Pursuant to the Share Purchase Agreement, the Company will acquire 100% of the issued and outstanding Claratti Shares in exchange for:

  1. a closing purchase price of CAD$6.0 million, payable through the issuance of Class A Common shares in the capital of the Company ("Turnium Shares") at a deemed price of CAD$0.15 per Turnium Share, being a total of 40,000,000 Turnium Shares; and

  2. potential earn-out payments of up to CAD$4.0 million, payable through the issuance of up to 26,666,666 Turnium Shares if certain EBITDA thresholds are achieved in fiscal 2025 and in fiscal 2026 (the "Earn-Out Payments").

The Turnium Shares issuable to the Vendors in connection with the Acquisition, including Turnium Shares issuable in connection with the Earn-Out Payments, will be subject to a contractual resale restriction (the "Contractual Hold Period"), such that:

  1. 25% of the issuable Turnium Shares will not be subject to the Contractual Hold Period on the date of issuance thereof (the "Issue Date");

  2. 25% of the issuable Turnium Shares will be released from the Contractual Hold Period on the date which is 6 months from the Issue Date;

  3. 25% of the issuable Turnium Shares will be released from the Contractual Hold Period on the date which is 12 months from the Issue Date; and

  4. the final 25% of the issuable Turnium Shares will be released from the Contractual Hold Period on the date which is 18 months from the Issue Date.

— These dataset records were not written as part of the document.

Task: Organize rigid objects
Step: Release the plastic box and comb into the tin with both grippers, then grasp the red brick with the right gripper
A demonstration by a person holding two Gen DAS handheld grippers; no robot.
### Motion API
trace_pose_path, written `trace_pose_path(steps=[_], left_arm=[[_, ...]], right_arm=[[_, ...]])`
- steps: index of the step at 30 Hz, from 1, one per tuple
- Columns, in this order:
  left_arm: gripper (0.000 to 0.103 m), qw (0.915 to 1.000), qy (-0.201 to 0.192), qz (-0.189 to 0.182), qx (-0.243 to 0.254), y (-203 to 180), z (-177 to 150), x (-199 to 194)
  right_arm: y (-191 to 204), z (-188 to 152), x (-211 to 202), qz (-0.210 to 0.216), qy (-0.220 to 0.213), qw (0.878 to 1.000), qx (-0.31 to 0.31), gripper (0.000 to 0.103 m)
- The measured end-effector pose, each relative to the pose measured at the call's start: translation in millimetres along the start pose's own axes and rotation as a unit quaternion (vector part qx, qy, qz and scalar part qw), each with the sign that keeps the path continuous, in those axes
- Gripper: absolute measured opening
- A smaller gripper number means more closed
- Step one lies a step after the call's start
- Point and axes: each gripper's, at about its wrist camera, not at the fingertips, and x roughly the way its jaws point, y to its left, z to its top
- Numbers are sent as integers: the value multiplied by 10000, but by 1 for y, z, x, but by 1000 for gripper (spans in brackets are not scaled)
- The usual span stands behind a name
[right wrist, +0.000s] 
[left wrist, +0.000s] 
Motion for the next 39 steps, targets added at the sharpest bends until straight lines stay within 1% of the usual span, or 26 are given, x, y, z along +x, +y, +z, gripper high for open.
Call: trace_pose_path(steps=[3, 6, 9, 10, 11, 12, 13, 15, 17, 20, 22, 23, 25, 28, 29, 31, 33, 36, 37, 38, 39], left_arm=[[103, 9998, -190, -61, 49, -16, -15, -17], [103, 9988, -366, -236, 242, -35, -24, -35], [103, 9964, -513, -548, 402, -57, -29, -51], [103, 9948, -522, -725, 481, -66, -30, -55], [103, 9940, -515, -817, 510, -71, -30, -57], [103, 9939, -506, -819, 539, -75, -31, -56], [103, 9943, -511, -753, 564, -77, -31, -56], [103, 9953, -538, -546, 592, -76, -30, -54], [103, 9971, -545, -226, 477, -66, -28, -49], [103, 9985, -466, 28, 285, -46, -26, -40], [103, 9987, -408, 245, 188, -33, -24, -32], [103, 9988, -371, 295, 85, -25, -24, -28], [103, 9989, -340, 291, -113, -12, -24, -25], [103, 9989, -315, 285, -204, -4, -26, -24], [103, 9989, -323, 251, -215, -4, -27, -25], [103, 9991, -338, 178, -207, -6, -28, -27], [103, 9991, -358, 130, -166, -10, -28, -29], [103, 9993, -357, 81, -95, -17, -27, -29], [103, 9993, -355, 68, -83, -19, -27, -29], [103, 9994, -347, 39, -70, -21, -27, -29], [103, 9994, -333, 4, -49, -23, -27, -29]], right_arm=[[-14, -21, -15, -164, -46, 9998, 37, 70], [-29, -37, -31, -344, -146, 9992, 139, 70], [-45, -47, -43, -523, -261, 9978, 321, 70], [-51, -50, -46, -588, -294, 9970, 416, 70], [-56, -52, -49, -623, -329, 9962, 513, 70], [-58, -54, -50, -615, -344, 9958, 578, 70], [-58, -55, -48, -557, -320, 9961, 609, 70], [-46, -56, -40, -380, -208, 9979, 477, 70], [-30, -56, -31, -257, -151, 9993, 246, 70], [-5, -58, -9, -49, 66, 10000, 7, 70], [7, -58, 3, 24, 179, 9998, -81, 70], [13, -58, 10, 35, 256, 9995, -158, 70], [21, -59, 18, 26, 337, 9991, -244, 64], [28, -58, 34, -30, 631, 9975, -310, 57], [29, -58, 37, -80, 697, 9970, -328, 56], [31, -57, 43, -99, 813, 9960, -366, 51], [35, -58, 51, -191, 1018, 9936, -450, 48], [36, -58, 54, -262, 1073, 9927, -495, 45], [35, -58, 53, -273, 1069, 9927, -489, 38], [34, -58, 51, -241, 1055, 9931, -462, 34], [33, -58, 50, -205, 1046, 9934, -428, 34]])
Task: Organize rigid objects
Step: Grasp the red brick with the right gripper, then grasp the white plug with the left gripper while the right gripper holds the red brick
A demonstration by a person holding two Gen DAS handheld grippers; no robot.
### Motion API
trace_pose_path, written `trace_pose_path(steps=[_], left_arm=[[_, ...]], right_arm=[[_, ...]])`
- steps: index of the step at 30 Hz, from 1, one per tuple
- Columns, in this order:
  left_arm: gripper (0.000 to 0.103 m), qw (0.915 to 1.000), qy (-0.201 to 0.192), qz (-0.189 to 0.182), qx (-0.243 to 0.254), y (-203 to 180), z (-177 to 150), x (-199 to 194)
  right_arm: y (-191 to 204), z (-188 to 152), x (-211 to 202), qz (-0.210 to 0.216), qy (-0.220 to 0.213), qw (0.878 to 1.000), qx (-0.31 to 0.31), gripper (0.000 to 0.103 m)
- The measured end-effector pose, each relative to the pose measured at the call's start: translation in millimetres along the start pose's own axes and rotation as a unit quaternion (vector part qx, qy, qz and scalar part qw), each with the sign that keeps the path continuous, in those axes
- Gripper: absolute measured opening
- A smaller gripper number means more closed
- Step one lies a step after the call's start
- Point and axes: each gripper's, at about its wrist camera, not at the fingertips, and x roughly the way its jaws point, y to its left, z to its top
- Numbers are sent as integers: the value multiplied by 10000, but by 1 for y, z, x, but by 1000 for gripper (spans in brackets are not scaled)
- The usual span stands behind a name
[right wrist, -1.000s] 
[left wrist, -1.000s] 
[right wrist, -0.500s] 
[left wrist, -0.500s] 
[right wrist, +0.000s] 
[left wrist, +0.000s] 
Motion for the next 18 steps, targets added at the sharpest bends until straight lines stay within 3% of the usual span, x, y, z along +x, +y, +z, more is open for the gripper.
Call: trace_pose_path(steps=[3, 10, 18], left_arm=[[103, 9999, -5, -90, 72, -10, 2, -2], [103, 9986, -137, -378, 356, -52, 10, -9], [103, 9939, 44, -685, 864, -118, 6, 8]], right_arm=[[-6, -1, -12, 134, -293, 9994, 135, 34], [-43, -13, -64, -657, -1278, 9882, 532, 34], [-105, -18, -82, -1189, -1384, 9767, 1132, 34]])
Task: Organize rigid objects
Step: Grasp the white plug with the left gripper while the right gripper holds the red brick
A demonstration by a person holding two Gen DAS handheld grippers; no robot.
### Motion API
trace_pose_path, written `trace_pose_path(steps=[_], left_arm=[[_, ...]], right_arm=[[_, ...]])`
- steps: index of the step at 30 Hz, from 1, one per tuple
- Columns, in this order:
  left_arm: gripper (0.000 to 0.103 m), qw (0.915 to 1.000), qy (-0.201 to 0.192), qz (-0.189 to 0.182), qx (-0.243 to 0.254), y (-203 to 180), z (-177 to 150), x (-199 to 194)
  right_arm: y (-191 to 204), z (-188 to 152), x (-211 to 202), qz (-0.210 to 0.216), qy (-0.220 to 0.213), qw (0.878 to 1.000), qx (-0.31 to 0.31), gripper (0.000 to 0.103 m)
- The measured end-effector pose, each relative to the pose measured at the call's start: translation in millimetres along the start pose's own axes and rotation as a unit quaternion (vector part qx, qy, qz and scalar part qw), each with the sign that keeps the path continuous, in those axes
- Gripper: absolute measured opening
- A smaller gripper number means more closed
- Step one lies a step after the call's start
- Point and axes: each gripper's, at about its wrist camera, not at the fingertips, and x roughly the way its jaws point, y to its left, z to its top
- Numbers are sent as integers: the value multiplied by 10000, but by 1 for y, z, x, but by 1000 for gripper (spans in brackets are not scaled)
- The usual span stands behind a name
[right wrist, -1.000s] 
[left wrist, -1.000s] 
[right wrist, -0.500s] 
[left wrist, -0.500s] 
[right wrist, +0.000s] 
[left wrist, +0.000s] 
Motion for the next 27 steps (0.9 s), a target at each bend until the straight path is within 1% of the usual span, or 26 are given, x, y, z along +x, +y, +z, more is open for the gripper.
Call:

The Earn-Out Payments are contingent on the Company achieving the following EBITDA projections (which requires all current and future entities to have positive EBITDA):

  1. upon achievement of an EBITDA of CAD$1 million for the 2025 fiscal year, an Earnout Payment of CAD$1 million payable through the issuance of up to 6,666,666 Turnium Shares; and

  2. upon achievement of an EBITDA of CAD$3 million for the 2026 fiscal year, an Earnout Payment of CAD$3 million payable through the issuance of up to 20,000,000 Turnium Shares.